**TASK DIRECTIONS**. Please retype the whole listing so that it matches the original exactly.

******

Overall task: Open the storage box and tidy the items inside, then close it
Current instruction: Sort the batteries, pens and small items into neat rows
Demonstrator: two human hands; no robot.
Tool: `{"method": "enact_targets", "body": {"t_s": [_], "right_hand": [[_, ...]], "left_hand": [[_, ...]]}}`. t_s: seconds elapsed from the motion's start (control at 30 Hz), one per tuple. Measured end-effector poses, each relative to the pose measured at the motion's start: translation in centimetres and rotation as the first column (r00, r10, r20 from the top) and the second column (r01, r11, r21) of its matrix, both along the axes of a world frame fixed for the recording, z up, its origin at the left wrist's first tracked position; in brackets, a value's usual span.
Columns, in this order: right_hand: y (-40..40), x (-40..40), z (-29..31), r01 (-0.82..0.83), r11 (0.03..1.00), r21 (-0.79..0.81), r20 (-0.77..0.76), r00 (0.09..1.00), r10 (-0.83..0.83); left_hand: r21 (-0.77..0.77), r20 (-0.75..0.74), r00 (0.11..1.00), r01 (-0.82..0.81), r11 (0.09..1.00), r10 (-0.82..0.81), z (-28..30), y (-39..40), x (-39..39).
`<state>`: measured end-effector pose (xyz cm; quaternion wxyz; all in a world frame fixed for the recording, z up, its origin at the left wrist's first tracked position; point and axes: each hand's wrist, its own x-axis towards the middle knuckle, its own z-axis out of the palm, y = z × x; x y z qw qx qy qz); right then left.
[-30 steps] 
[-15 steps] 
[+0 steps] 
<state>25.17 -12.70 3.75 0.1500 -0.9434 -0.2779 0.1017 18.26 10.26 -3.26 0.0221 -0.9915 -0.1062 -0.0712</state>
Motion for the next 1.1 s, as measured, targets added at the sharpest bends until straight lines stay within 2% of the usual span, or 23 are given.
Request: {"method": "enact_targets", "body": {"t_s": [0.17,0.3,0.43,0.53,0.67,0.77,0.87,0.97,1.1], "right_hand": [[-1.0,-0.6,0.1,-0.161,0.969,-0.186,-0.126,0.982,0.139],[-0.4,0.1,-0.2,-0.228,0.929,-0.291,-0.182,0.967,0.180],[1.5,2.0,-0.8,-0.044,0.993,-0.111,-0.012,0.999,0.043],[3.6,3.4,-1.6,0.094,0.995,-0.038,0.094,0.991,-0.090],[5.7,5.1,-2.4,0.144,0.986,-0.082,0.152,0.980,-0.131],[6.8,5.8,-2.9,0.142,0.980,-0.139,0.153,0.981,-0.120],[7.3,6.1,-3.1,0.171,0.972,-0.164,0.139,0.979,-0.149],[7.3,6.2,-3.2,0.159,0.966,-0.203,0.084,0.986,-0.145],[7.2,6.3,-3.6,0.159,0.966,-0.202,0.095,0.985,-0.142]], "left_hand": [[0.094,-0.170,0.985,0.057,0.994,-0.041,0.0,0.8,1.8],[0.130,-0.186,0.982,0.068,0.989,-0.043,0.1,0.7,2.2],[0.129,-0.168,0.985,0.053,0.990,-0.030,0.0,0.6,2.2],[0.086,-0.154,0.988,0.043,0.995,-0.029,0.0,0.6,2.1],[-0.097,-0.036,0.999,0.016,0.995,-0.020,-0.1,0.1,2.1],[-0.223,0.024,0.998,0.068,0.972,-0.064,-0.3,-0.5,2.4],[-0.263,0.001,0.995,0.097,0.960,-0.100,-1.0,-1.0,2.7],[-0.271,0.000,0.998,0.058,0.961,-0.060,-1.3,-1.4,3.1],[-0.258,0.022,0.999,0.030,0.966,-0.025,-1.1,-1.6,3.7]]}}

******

**WRITTEN ANSWER**.
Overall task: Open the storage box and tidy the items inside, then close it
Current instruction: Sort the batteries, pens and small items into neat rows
Demonstrator: two human hands; no robot.
Tool: `{"method": "enact_targets", "body": {"t_s": [_], "right_hand": [[_, ...]], "left_hand": [[_, ...]]}}`. t_s: seconds elapsed from the motion's start (control at 30 Hz), one per tuple. Measured end-effector poses, each relative to the pose measured at the motion's start: translation in centimetres and rotation as the first column (r00, r10, r20 from the top) and the second column (r01, r11, r21) of its matrix, both along the axes of a world frame fixed for the recording, z up, its origin at the left wrist's first tracked position; in brackets, a value's usual span.
Columns, in this order: right_hand: y (-40..40), x (-40..40), z (-29..31), r01 (-0.82..0.83), r11 (0.03..1.00), r21 (-0.79..0.81), r20 (-0.77..0.76), r00 (0.09..1.00), r10 (-0.83..0.83); left_hand: r21 (-0.77..0.77), r20 (-0.75..0.74), r00 (0.11..1.00), r01 (-0.82..0.81), r11 (0.09..1.00), r10 (-0.82..0.81), z (-28..30), y (-39..40), x (-39..39).
`<state>`: measured end-effector pose (xyz cm; quaternion wxyz; all in a world frame fixed for the recording, z up, its origin at the left wrist's first tracked position; point and axes: each hand's wrist, its own x-axis towards the middle knuckle, its own z-axis out of the palm, y = z × x; x y z qw qx qy qz); right then left.
[-30 steps] 
[-15 steps] 
[+0 steps] 
<state>25.17 -12.70 3.75 0.1500 -0.9434 -0.2779 0.1017 18.26 10.26 -3.26 0.0221 -0.9915 -0.1062 -0.0712</state>
Motion for the next 1.1 s, as measured, targets added at the sharpest bends until straight lines stay within 2% of the usual span, or 23 are given.
Request: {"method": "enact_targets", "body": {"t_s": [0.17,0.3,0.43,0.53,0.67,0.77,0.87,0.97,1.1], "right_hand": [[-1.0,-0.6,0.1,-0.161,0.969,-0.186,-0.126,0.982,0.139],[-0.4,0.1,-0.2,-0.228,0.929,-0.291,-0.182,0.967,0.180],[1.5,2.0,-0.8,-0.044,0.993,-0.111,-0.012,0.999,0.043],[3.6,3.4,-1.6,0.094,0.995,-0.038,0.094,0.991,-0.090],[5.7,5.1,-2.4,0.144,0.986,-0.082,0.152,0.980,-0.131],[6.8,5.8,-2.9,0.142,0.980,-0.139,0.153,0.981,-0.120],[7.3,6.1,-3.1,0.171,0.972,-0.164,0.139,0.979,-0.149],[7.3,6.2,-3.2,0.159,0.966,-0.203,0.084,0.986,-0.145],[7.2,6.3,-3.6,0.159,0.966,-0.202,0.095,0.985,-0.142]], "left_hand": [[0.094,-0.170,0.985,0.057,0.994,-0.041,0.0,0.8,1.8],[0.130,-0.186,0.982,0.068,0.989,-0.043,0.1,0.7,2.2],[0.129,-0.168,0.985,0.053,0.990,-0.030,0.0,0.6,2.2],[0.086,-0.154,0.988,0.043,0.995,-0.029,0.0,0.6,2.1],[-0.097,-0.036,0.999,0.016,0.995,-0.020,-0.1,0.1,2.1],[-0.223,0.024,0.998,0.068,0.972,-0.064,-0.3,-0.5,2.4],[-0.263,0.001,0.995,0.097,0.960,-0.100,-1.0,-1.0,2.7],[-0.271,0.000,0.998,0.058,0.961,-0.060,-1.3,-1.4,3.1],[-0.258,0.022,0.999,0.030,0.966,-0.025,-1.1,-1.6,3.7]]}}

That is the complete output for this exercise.